* [What is needed]:
Repeat the listing below exactly. Pictures do not belong in the copy.

* [Given data]:
*** Block opens ***
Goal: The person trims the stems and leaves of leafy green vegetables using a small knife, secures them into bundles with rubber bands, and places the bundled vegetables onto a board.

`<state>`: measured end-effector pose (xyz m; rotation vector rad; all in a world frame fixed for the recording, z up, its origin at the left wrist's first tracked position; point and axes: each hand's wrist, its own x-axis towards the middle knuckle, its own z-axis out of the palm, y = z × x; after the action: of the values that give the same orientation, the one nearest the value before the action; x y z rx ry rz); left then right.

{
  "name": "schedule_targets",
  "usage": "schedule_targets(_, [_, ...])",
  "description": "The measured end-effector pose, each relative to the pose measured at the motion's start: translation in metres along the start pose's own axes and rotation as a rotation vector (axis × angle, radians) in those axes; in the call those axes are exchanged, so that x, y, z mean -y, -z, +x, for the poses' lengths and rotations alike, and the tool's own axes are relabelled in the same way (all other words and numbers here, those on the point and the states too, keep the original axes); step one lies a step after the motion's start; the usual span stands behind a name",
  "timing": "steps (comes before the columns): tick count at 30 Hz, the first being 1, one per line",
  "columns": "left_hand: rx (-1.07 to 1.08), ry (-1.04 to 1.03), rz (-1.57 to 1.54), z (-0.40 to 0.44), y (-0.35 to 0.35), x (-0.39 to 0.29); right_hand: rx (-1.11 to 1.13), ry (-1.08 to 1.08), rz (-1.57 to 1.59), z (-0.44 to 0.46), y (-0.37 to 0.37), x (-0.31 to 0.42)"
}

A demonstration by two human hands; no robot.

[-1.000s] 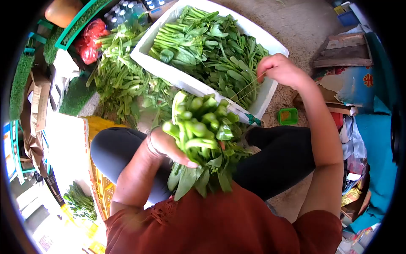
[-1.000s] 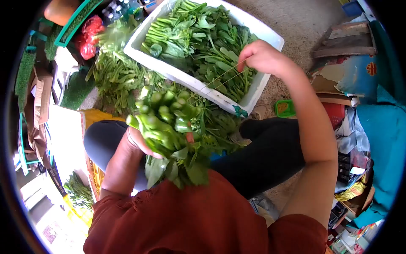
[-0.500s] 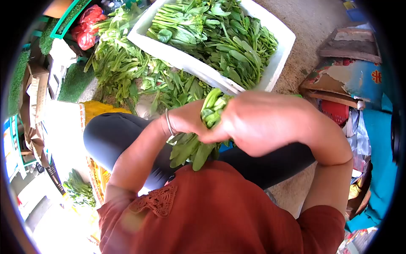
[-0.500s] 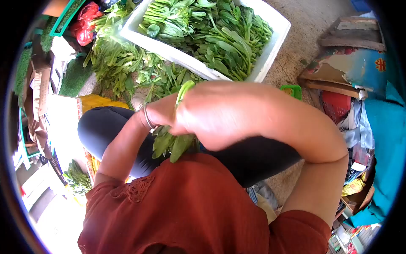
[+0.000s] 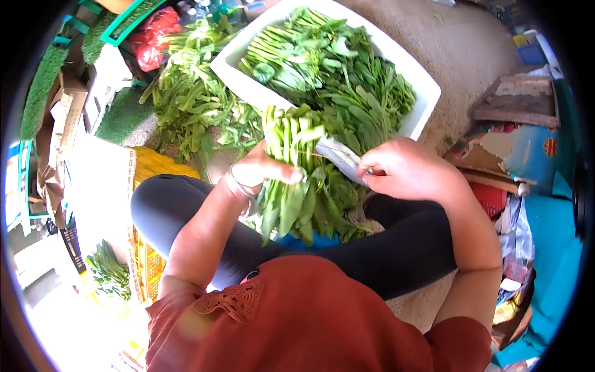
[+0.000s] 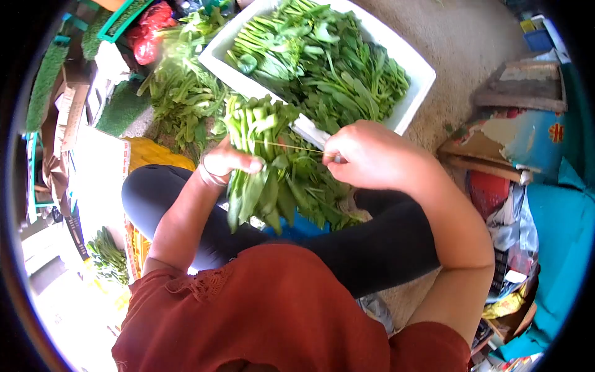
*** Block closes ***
* [Answer section]:
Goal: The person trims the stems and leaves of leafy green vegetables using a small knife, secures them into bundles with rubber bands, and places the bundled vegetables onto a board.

`<state>`: measured end-effector pose (xyz m; rotation vector rad; all in a world frame fixed for the recording, z up, its origin at the left wrist's first tracked position; point and axes: each hand's wrist, its own x-axis towards the middle knuckle, its own z-axis out of the palm, y = z × x; after the action: of the values that give the same orientation, the one nearest the value before the action; x y z rx ry rz); left then right.

{
  "name": "schedule_targets",
  "usage": "schedule_targets(_, [_, ...])",
  "description": "The measured end-effector pose, each relative to the pose measured at the motion's start: translation in metres along the start pose's own axes and rotation as a rotation vector (axis × angle, radians) in those axes; in the call those axes are exchanged, so that x, y, z mean -y, -z, +x, for the poses' lengths and rotations alike, and the tool's own axes are relabelled in the same way (all other words and numbers here, those on the point and the states too, keep the original axes); step one lies a step after the motion's start; the usual span stands behind a name",
  "timing": "steps (comes before the columns): tick count at 30 Hz, the first being 1, one per line",
  "columns": "left_hand: rx (-1.07 to 1.08), ry (-1.04 to 1.03), rz (-1.57 to 1.54), z (-0.40 to 0.44), y (-0.35 to 0.35), x (-0.39 to 0.29); right_hand: rx (-1.11 to 1.13), ry (-1.08 to 1.08), rz (-1.57 to 1.59), z (-0.44 to 0.46), y (-0.37 to 0.37), x (-0.31 to 0.42)"
}

A demonstration by two human hands; no robot.

[-1.000s] 
[-1.000s] 
[-0.500s] 
[-0.500s] 
[+0.000s] 
[+0.000s] 

There is no additional output for this exercise.